Only the pictures should be left out; repeat the rest of the data exactly.

GIVEN MATERIAL:
_ _ _
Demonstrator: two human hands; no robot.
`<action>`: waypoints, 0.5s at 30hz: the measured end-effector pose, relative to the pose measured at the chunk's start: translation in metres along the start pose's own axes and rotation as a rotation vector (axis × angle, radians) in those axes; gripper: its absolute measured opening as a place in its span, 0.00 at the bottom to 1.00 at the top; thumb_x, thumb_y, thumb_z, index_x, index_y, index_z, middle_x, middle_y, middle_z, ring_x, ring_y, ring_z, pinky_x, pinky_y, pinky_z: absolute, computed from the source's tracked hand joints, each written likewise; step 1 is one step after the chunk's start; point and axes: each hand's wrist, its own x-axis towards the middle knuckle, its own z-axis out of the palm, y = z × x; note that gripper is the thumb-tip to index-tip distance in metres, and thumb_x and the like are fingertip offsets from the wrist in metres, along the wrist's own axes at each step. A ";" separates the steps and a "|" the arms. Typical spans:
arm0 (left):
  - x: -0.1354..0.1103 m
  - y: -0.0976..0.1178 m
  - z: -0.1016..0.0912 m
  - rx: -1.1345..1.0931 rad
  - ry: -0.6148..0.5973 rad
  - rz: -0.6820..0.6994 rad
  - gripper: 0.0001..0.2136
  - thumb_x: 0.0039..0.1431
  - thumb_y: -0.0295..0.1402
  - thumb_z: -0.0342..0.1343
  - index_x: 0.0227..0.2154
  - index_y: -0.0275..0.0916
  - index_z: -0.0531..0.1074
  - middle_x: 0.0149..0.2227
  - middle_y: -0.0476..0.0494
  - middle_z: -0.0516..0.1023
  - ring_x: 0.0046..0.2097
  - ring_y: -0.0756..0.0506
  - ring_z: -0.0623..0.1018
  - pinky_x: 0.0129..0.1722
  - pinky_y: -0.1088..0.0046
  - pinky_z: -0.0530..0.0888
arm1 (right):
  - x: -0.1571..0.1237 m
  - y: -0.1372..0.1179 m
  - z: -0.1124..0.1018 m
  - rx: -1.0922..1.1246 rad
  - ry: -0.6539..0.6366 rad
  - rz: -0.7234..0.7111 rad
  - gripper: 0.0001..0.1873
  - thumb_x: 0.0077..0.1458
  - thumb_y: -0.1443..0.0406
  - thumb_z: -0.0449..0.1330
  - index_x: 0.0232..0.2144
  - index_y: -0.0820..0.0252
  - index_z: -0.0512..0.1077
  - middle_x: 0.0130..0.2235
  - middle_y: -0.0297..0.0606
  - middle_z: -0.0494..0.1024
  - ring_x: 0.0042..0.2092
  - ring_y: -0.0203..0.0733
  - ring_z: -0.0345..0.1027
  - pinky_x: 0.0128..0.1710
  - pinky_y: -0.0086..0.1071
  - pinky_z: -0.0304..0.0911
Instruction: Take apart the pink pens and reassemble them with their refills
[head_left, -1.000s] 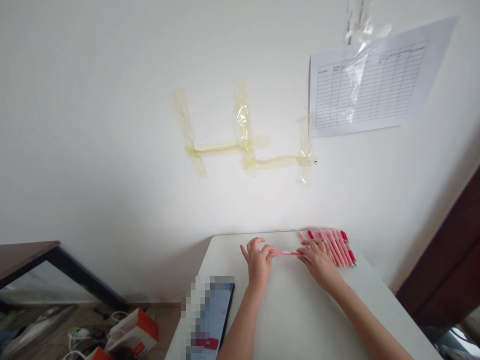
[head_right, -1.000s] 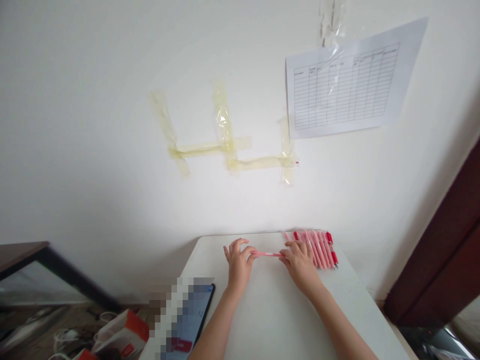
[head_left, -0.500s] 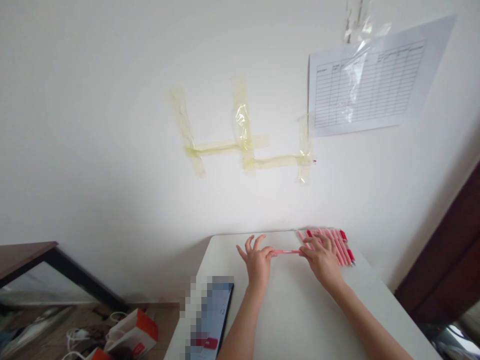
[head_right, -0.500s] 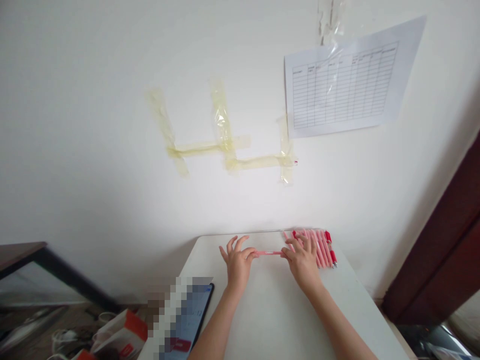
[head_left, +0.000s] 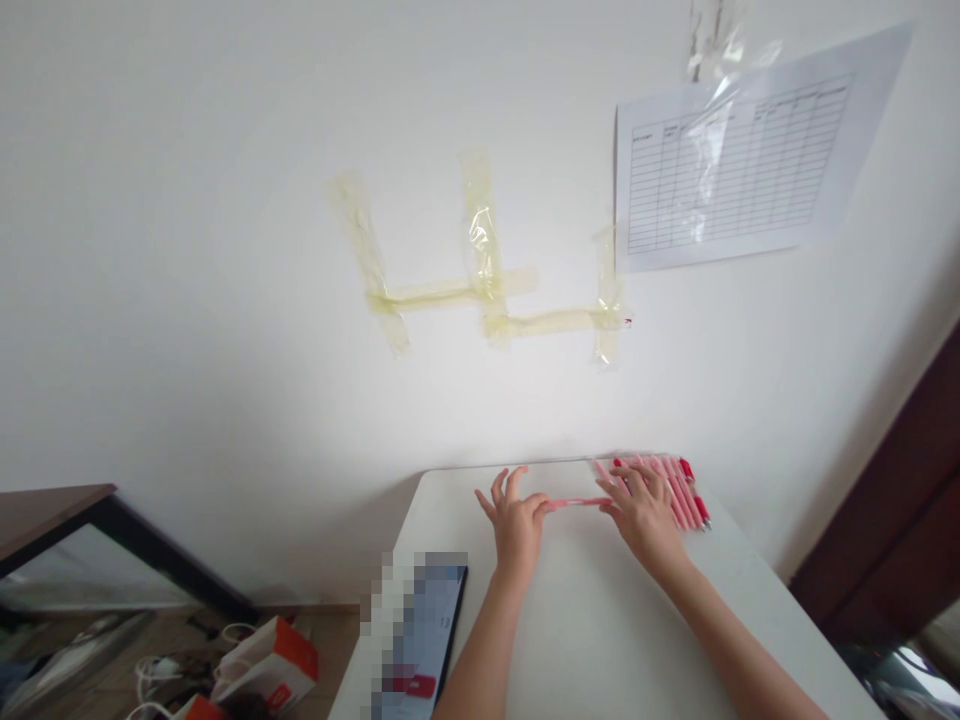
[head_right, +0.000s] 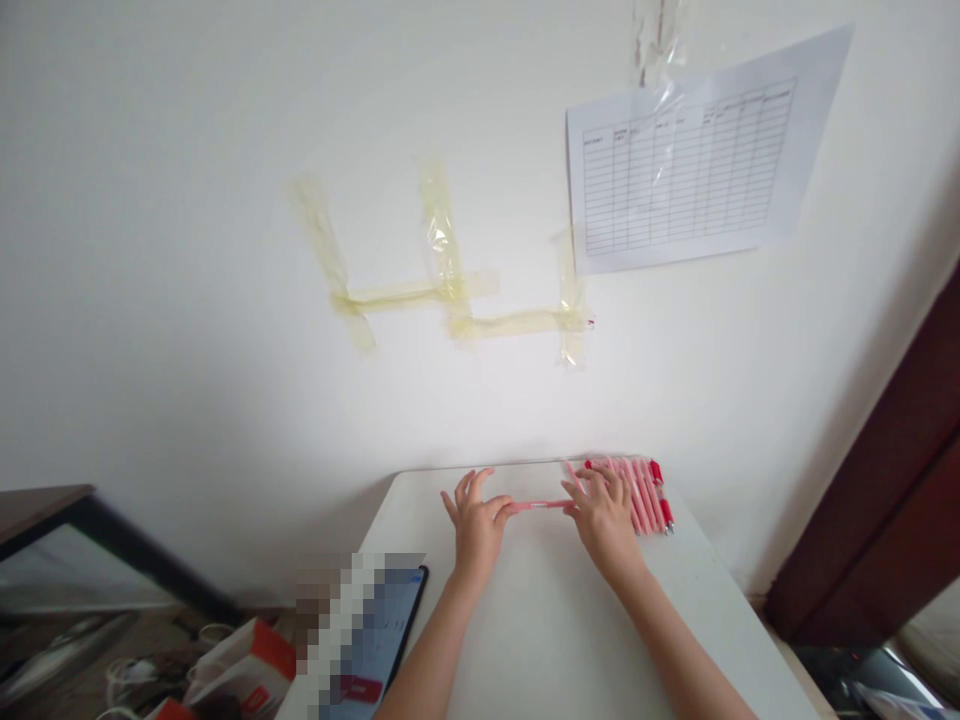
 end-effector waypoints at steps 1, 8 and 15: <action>0.000 -0.001 0.000 -0.007 0.010 0.000 0.04 0.56 0.34 0.62 0.29 0.51 0.82 0.61 0.49 0.69 0.66 0.35 0.59 0.64 0.29 0.42 | -0.001 0.002 0.002 -0.009 -0.015 -0.012 0.14 0.58 0.61 0.62 0.48 0.49 0.75 0.52 0.42 0.74 0.59 0.55 0.57 0.60 0.55 0.53; -0.001 -0.003 0.002 -0.012 0.066 0.002 0.05 0.56 0.34 0.62 0.28 0.50 0.81 0.59 0.48 0.69 0.64 0.35 0.62 0.63 0.29 0.46 | -0.002 0.007 0.000 0.034 -0.112 -0.068 0.10 0.62 0.56 0.57 0.37 0.51 0.76 0.52 0.41 0.73 0.60 0.57 0.56 0.58 0.58 0.54; -0.001 -0.003 0.003 0.009 0.002 -0.033 0.05 0.56 0.32 0.61 0.29 0.48 0.81 0.60 0.47 0.69 0.65 0.35 0.61 0.64 0.29 0.42 | 0.000 0.003 0.004 0.128 -0.088 -0.069 0.08 0.61 0.59 0.59 0.33 0.54 0.75 0.49 0.42 0.75 0.58 0.54 0.59 0.56 0.53 0.59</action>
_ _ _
RESPONSE BELOW:
Demonstrator: two human hands; no robot.
`<action>`: waypoints, 0.5s at 30hz: the measured end-effector pose, relative to the pose measured at the chunk's start: translation in metres along the start pose's own axes and rotation as a rotation vector (axis × angle, radians) in those axes; gripper: its absolute measured opening as a place in its span, 0.00 at the bottom to 1.00 at the top; thumb_x, thumb_y, thumb_z, index_x, index_y, index_z, middle_x, middle_y, middle_z, ring_x, ring_y, ring_z, pinky_x, pinky_y, pinky_z: absolute, computed from the source's tracked hand joints, each written likewise; step 1 is one step after the chunk's start; point and axes: each hand's wrist, its own x-axis towards the middle knuckle, its own z-axis out of the palm, y = z × x; note that gripper is the thumb-tip to index-tip distance in metres, and thumb_x and the like are fingertip offsets from the wrist in metres, along the wrist's own axes at each step. A ";" separates the steps and a "|" the arms. Typical spans:
arm0 (left):
  - x: -0.1354..0.1103 m
  - y: -0.0976..0.1178 m
  - z: -0.1016..0.0912 m
  - rx: -1.1345..1.0931 rad
  - ry: -0.6148..0.5973 rad
  - rz: -0.6820..0.6994 rad
  - gripper: 0.0001..0.2136
  - thumb_x: 0.0039..0.1431
  - thumb_y: -0.0295..0.1402
  - thumb_z: -0.0342..0.1343
  - index_x: 0.0227..0.2154
  - index_y: -0.0275..0.0916
  - index_z: -0.0531..0.1074
  - middle_x: 0.0149..0.2227
  - middle_y: -0.0476..0.0494
  - middle_z: -0.0516..0.1023
  - ring_x: 0.0046..0.2097
  - ring_y: -0.0756..0.0506
  - ring_z: -0.0623..0.1018
  - pinky_x: 0.0129..0.1722
  - pinky_y: -0.1088..0.0046
  - pinky_z: -0.0530..0.0888
arm1 (right):
  - x: -0.1571..0.1237 m
  - y: -0.1372..0.1179 m
  - z: -0.1124..0.1018 m
  - rx: -1.0922..1.1246 rad
  - ry: -0.6539..0.6366 rad
  - rz: -0.7234..0.7111 rad
  - gripper: 0.0001..0.1873
  - thumb_x: 0.0077..0.1458
  - thumb_y: -0.1443..0.0406
  - thumb_z: -0.0449..0.1330
  - index_x: 0.0232..0.2144
  - index_y: -0.0820..0.0252
  - index_z: -0.0512..0.1077
  - middle_x: 0.0130..0.2235
  - middle_y: -0.0297..0.0606
  - middle_z: -0.0494..0.1024
  - ring_x: 0.0042..0.2092
  - ring_y: -0.0203..0.0733
  - ring_z: -0.0345..0.1027
  - pinky_x: 0.0128..0.1710
  - pinky_y: -0.0086..0.1071
  - pinky_z: -0.0304..0.0911
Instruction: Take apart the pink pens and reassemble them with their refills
[head_left, -1.000s] 
[head_right, -1.000s] 
[head_left, -0.500s] 
[head_right, -0.500s] 
[head_left, +0.000s] 
[head_right, +0.000s] 
 end-effector waypoints at steps 1, 8 and 15: <action>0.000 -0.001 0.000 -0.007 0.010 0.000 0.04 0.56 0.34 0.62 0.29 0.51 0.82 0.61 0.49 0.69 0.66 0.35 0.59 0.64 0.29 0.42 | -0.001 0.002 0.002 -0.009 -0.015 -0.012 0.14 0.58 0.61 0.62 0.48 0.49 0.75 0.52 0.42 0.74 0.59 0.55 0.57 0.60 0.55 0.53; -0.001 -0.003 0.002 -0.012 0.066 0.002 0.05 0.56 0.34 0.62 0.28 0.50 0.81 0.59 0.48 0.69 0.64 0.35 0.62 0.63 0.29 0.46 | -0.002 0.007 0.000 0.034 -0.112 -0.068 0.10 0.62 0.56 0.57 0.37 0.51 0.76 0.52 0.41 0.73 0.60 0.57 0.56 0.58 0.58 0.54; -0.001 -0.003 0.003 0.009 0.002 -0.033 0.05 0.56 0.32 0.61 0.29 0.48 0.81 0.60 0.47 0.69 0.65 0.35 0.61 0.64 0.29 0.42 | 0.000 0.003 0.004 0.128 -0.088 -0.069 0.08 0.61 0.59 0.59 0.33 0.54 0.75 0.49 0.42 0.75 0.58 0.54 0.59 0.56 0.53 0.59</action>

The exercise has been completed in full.